Daerah

Kiai Ali Khidlir Denanyar Ungkap Pentingnya Mahabbah Diimbangi Ta’dzim

Sel, 16 Agustus 2022 | 15:00 WIB

Kiai Ali Khidlir Denanyar Ungkap Pentingnya Mahabbah Diimbangi Ta’dzim

Pengasuh Pesantren An-Najah Denanyar Jombang, KH Ahmad Ali Khidlir.

Jakarta, NU Online
Mahabbah atau cinta merupakan rasa kecenderungan yang wajar dimiliki setiap manusia. Namun, seseorang yang mencapai tingkat mahabbah tertentu kadang lalai memerhatikan etika ta’dzim kepada seseorang yang dicintainya. Penting sekali mengimbangi mahabbah dengan rasa ta’dzim.

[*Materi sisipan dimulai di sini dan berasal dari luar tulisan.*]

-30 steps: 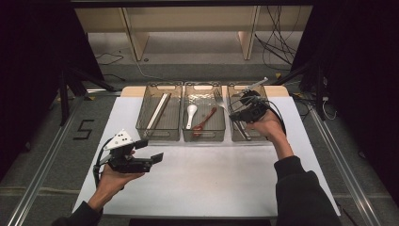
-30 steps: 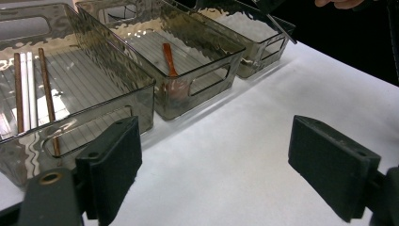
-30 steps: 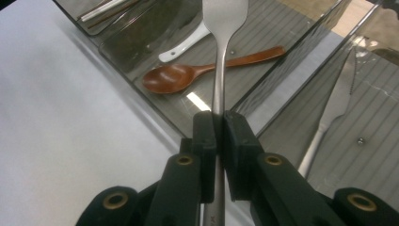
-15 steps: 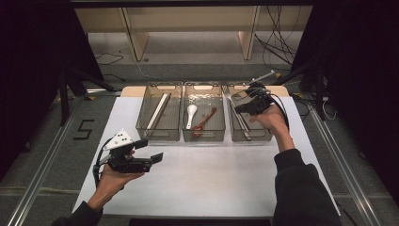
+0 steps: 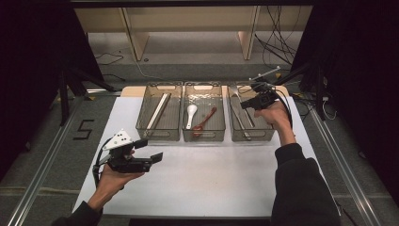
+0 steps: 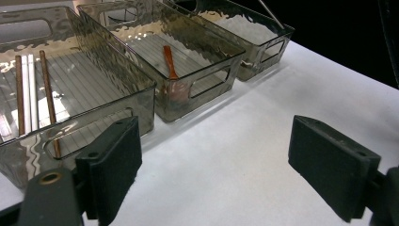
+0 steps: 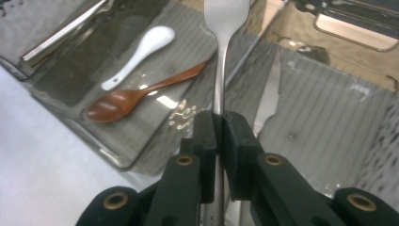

Pengasuh Pesantren An-Najah Denanyar Jombang, KH Ahmad Ali Khidlir mengungkapkan hal tersebut dalam tayangan YouTube NU Online bertema ‘Mencintai Nabi Harus Diimbangi dengan Adab yang Benar’, pada Senin (15/8/2022).


“Mahabbah itu menjadikan batas-batas adab (etika) menjadi terkikis. Namanya juga cinta, ya wajar saja,” papar Kiai Ali.


Namun, Kiai Ali mengungkapkan ketika cinta diimbangi dengan ta'dzim maka akan menjadi istimewa. “Sebaliknya, jika mahabbah tanpa ta'dzim akan menjadi berbahaya,” jelasnya.


Kiai Ali mencontohkan, jika ada khatib bercerita tentang kisah Nabi Muhammad saw dari kecil, kemudian menceritakan tentang masa-masa susahnya ketika ditinggal ayahnya, lalu ditinggal ibunya dan seterusnya.


“Nah, cerita itu kemudian berhasil membuat jamaah menangis terharu karena kisah Nabi disampaikan secara dramatis. Padahal hal tersebut tidak boleh karena Nabi terlalu mulia untuk mendapat belas kasih kita. Justru kita yang seharusnya mendapat rahmat beliau, sepantasnya kita menghormati beliau,” ungkapnya.


Kiai Ali juga menuturkan, di dalam muqaddimah kitab Dalailul Khairat dijelaskan bahwa semakin tebal mahabbah kita kepada Nabi Muhammad maka akan semakin tebal juga iman seseorang. Semakin besar kebencian seseorang kepada Nabi, juga akan semakin besar pula kekufurannya.


“Cara mahabbah kepada Nabi Muhammad saw pada zaman sekarang di mana kita tidak bisa bertemu secara langsung adalah dengan cara memperbanyak shalawat dan dengan cara berusaha agar hati menghadirkan sosok beliau,” jelasnya.


Menurut Kiai Ali, terkadang mahabbah orang awam lebih besar dari pada seorang santri, karena mahabbah merupakan rezeki yang dibagi-bagi.


“Ada yang mendapat banyak, ada juga yang sedikit. Semua itu ada ikhtiarnya. Salah satunya dengan dibimbing oleh orang tua atau guru yang punya mahabbah kuat. Dengan begitu, nanti muridnya akan tertular dengan mahabbah yang dimiliki oleh sang guru,” pungkasnya.